I thought you might be interested to know, thirty-some years later, how many of us little Rise N Shiners ended up either dead or in jail. I'm not one of those types who blame everything on a bad upbringing, but it is kind of funny to think about. I've stayed in touch with quite a few of our old playmates and you'd be surprised how many of them you wouldn't want to run into "in a dark alley"! You and I might be the only sane ones out there. Ha-ha!

Anyway, I'm rattling on. I mainly just wanted to drop by and say howdy from an old friend and tell you how much I liked your book, even if it was a little light on the red stuff. You'll do better next time, I bet.

Your friend,


XXXXX

PS: Thanks for including your address on the "Scary Parent" web site. Mom and I are taking a road trip this summer, we'll be sure to stop in and say hi!

Sunday, May 06, 2007

Fixed for Life

Every so often, I crack myself up. Usually this has less to do with something being particularly funny, and more to do with striking me funny at the time--probably because I'm not expecting it. The other day I was catching a nap before work and a thought popped into my head, not so much a dream as a concept, and I woke myself up laughing. Since then I've convinced myself that it could be turned into a comedy screenplay, but since I've vowed never to write another screenplay as long as I live, I'm stuck with the idea that will always be just that. An idea.

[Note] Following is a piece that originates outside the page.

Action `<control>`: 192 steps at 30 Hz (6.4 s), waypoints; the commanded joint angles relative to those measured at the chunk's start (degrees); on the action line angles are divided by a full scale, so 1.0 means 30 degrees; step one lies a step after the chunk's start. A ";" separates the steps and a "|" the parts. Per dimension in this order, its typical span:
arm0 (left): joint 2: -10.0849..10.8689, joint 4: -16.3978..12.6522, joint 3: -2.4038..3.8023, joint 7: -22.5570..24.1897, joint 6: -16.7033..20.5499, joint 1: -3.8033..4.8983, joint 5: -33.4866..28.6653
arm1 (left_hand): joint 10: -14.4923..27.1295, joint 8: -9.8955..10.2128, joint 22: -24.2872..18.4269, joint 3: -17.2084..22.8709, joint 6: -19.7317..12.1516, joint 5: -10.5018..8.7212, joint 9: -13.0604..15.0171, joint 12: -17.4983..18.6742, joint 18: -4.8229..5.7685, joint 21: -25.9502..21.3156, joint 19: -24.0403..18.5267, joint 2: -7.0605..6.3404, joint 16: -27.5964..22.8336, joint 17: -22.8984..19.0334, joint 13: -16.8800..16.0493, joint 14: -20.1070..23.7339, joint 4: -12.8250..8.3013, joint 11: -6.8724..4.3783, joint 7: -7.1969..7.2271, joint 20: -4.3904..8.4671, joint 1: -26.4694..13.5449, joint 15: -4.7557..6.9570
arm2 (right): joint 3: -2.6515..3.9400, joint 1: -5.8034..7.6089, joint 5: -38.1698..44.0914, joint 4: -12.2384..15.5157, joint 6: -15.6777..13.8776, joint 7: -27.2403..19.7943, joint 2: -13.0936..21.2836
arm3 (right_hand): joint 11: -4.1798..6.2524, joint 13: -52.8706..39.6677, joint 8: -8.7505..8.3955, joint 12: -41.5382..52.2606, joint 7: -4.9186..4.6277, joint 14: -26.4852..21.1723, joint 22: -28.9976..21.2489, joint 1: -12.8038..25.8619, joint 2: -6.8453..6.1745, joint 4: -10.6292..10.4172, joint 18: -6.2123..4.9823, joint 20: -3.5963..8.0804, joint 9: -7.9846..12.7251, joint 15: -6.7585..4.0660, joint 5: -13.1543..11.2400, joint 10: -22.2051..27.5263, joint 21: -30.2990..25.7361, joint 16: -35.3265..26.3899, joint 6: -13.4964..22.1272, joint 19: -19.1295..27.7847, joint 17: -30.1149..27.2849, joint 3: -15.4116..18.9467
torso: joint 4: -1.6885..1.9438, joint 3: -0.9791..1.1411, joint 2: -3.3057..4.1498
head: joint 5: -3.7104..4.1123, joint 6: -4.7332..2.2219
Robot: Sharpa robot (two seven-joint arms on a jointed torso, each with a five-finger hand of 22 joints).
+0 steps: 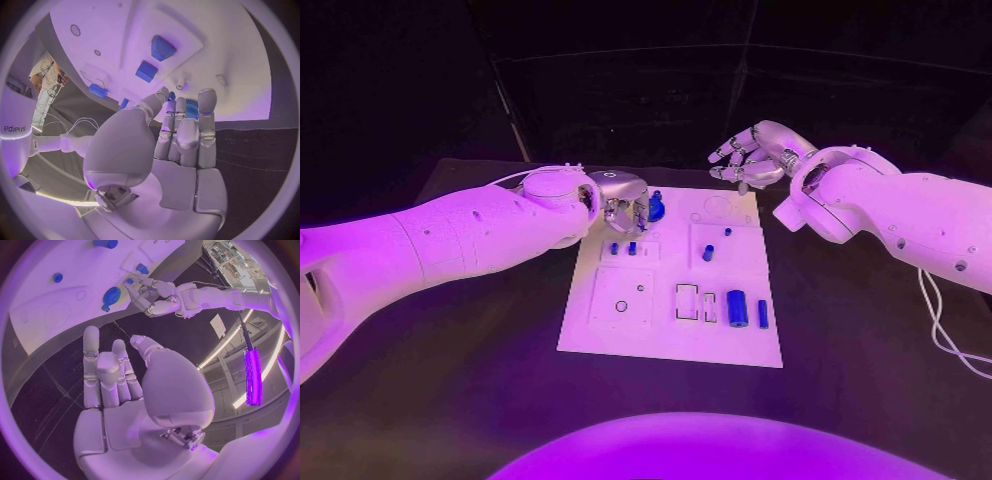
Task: Assemble the parts on the task board
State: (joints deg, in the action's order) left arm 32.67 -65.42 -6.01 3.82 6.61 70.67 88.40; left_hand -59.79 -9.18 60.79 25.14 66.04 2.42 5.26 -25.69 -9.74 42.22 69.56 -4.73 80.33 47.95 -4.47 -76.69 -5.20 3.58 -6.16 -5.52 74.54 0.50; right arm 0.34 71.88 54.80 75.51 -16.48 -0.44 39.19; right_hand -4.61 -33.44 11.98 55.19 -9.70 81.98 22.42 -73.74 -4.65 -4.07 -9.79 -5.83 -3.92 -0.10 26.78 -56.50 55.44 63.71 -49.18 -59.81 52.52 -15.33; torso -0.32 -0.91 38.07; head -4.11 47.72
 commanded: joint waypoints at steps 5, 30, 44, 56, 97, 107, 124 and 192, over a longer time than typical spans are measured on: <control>0.0215 -0.0301 0.0076 0.0604 0.1166 0.0026 -0.0460 | -0.0141 -0.0063 -0.0033 0.0008 0.0097 0.0117 0.0013 -0.0026 0.0032 -0.0027 0.0126 0.0116 0.0084 0.0070 0.0016 -0.0112 0.0135 -0.0056 -0.0017 0.0011 -0.0117 0.0037 | 0.0013 0.0032 -0.0046 -0.0029 -0.0106 -0.0241 0.0006 | 0.0116 0.0019 0.0073 0.0057 0.0048 0.0064 -0.0031 -0.0171 -0.0034 -0.0108 -0.0257 0.0009 -0.0010 -0.0077 0.0044 0.0011 -0.0132 -0.0045 -0.0116 -0.0077 0.0020 0.0021 | -0.0004 0.0002 0.0008 | -0.0038 -0.0027; 0.1916 -0.1685 0.0989 0.0213 0.0287 -0.0066 -0.2662 | -0.0144 -0.0026 -0.0039 0.0003 0.0043 0.0115 -0.0005 0.0028 0.0033 -0.0046 0.0171 0.0020 0.0081 0.0067 0.0034 -0.0142 0.0084 -0.0056 -0.0060 0.0036 -0.0059 0.0057 | 0.0013 0.0031 -0.0046 0.0003 -0.0110 -0.0243 0.0094 | 0.0116 0.0019 0.0073 0.0057 0.0048 0.0064 -0.0031 -0.0171 -0.0034 -0.0108 -0.0257 0.0009 -0.0010 -0.0077 0.0044 0.0011 -0.0132 -0.0045 -0.0116 -0.0077 0.0020 0.0021 | -0.0003 0.0004 0.0012 | -0.0139 -0.0083; 0.1632 -0.0947 0.0995 0.1412 0.1140 -0.0678 -0.3608 | -0.0137 0.0023 -0.0084 -0.0009 -0.0033 0.0115 -0.0029 0.0073 0.0028 -0.0132 0.0165 -0.0049 0.0082 0.0106 0.0049 -0.0165 0.0072 -0.0029 -0.0111 0.0043 -0.0052 0.0047 | 0.0013 0.0027 -0.0048 -0.0042 -0.0090 -0.0251 0.0053 | 0.0116 0.0019 0.0073 0.0057 0.0048 0.0064 -0.0031 -0.0171 -0.0034 -0.0108 -0.0257 0.0009 -0.0010 -0.0077 0.0044 0.0011 -0.0132 -0.0045 -0.0116 -0.0077 0.0020 0.0021 | -0.0017 0.0001 0.0006 | -0.0169 -0.0108; 0.1788 -0.0741 0.0995 0.1814 0.1318 -0.0924 -0.3693 | -0.0144 0.0045 -0.0083 0.0026 -0.0060 0.0118 -0.0040 0.0107 0.0034 -0.0141 0.0188 -0.0057 0.0078 0.0118 0.0059 -0.0178 0.0034 -0.0027 -0.0128 0.0045 0.0025 0.0041 | 0.0013 0.0022 -0.0048 -0.0065 -0.0085 -0.0258 0.0060 | 0.0116 0.0019 0.0073 0.0057 0.0048 0.0064 -0.0031 -0.0171 -0.0034 -0.0108 -0.0257 0.0009 -0.0010 -0.0077 0.0044 0.0011 -0.0132 -0.0045 -0.0116 -0.0077 0.0020 0.0021 | -0.0016 -0.0002 0.0014 | -0.0159 -0.0108; 0.1443 -0.0057 0.0994 0.1930 0.0730 -0.1163 -0.3698 | -0.0152 0.0052 -0.0057 0.0064 -0.0064 0.0117 -0.0045 0.0130 0.0046 -0.0110 0.0217 -0.0048 0.0056 0.0050 0.0065 -0.0161 -0.0001 -0.0022 -0.0142 0.0047 0.0097 0.0039 | 0.0011 0.0001 -0.0050 -0.0095 -0.0062 -0.0278 0.0048 | 0.0117 0.0035 0.0095 0.0078 0.0051 0.0066 -0.0036 -0.0145 -0.0048 -0.0173 -0.0255 0.0010 -0.0008 -0.0076 0.0067 0.0004 -0.0142 -0.0061 -0.0130 -0.0081 0.0022 0.0024 | -0.0022 0.0003 0.0014 | -0.0108 -0.0018; 0.1448 -0.0033 0.0992 0.1920 0.0509 -0.1189 -0.3698 | -0.0156 0.0057 -0.0044 0.0076 -0.0068 0.0117 -0.0048 0.0144 0.0052 -0.0095 0.0231 -0.0054 0.0049 0.0033 0.0069 -0.0157 -0.0018 -0.0015 -0.0155 0.0047 0.0128 0.0036 | 0.0011 -0.0001 -0.0050 -0.0115 -0.0053 -0.0282 0.0038 | 0.0117 0.0035 0.0095 0.0078 0.0051 0.0066 -0.0036 -0.0145 -0.0048 -0.0173 -0.0255 0.0010 -0.0008 -0.0076 0.0067 0.0004 -0.0142 -0.0061 -0.0130 -0.0081 0.0022 0.0024 | -0.0009 0.0005 0.0005 | -0.0129 0.0003; 0.1428 0.0166 0.0990 0.1695 0.0309 -0.1199 -0.3697 | -0.0158 0.0061 -0.0049 0.0088 -0.0071 0.0117 -0.0051 0.0155 0.0052 -0.0109 0.0230 -0.0055 0.0035 -0.0011 0.0072 -0.0144 -0.0033 -0.0011 -0.0162 0.0047 0.0156 0.0034 | 0.0011 -0.0002 -0.0050 -0.0099 -0.0066 -0.0282 0.0063 | 0.0117 0.0035 0.0095 0.0078 0.0051 0.0066 -0.0036 -0.0145 -0.0048 -0.0173 -0.0255 0.0010 -0.0008 -0.0076 0.0067 0.0004 -0.0142 -0.0061 -0.0130 -0.0081 0.0022 0.0024 | -0.0021 0.0015 0.0010 | -0.0126 0.0009; 0.1718 0.0099 0.1001 0.1351 0.0390 -0.1225 -0.3948 | -0.0199 0.0126 -0.0043 0.0173 -0.0146 0.0117 -0.0086 0.0261 0.0061 -0.0159 0.0271 -0.0091 0.0009 0.0003 0.0094 -0.0169 -0.0136 0.0056 -0.0294 0.0038 0.0331 0.0001 | 0.0011 -0.0006 -0.0070 -0.0131 -0.0069 -0.0291 0.0082 | 0.0117 0.0035 0.0095 0.0078 0.0051 0.0066 -0.0036 -0.0145 -0.0048 -0.0173 -0.0255 0.0010 -0.0008 -0.0076 0.0067 0.0004 -0.0142 -0.0061 -0.0130 -0.0081 0.0022 0.0024 | -0.0026 0.0006 0.0005 | -0.0185 0.0018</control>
State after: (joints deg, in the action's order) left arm 37.79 -65.18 -3.04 8.55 8.23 66.93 76.94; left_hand -60.19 -8.62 60.72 25.46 65.51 2.66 5.01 -25.24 -9.74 41.94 70.15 -4.76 80.32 47.92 -4.28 -76.79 -5.54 3.57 -6.64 -5.34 75.17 0.61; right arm 0.34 71.77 54.75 75.09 -16.48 -0.75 39.43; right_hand -4.61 -33.41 11.97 55.19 -9.70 81.98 22.38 -73.74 -4.65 -4.25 -9.79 -5.83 -3.92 -0.10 26.78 -56.50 55.21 63.71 -49.18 -59.81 52.51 -15.14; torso -0.38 -0.89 38.10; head -4.65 47.77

Anyway, this is Fixed for Life.

Basically it's the story of a guy in his late-30s, inveterate bachelor type, who's dated a lot of women and basically sex and romance have lost its mystique for him. There are no more worlds to conquer. He's got other problems -- big gambling debts, maxed out credit cards, no prospects for the future. Through a mutual friend he hears about a fabulously wealthy woman looking for male companionship. It seems this woman has been cheated on by EVERY SINGLE MAN she's ever been with, to the point where she has lost all ability to trust men. However, she needs someone, a companion to share her life with. The man she marries will have total access to her millions, and he'll never have to worry about money again.

The one condition is that he has to have his testicles removed.

Thus, our hero, as he entertains the possibility of accepting this offer, really would be fixed for life.

It's a comedy about how far people are willing to go for love...and cold hard cash.

Wednesday, May 02, 2007

Mark My Words

His name is Mark Henry. His blog is Burlesque of the Damned. Since last fall, when he gave Chasing the Dead a rave review, he and I have been swapping nonsense on each other's blogs for no particular reason except that it's fun. And, oh yeah, somehow in the midst of this six month period, Mark has also managed to 1) Finish his novel Happy Hour of the Damned 2) Get a kickass agent 3) Get a three-book publishing deal and 4) Get his book optioned to Showtime as a series.

And what have you been up to lately?

So, three cheers for Mark Henry. Drop by his blog and say congratulations, if for no other reason but to start sucking up to him now. He's gonna be a big noise. Hell, he already is.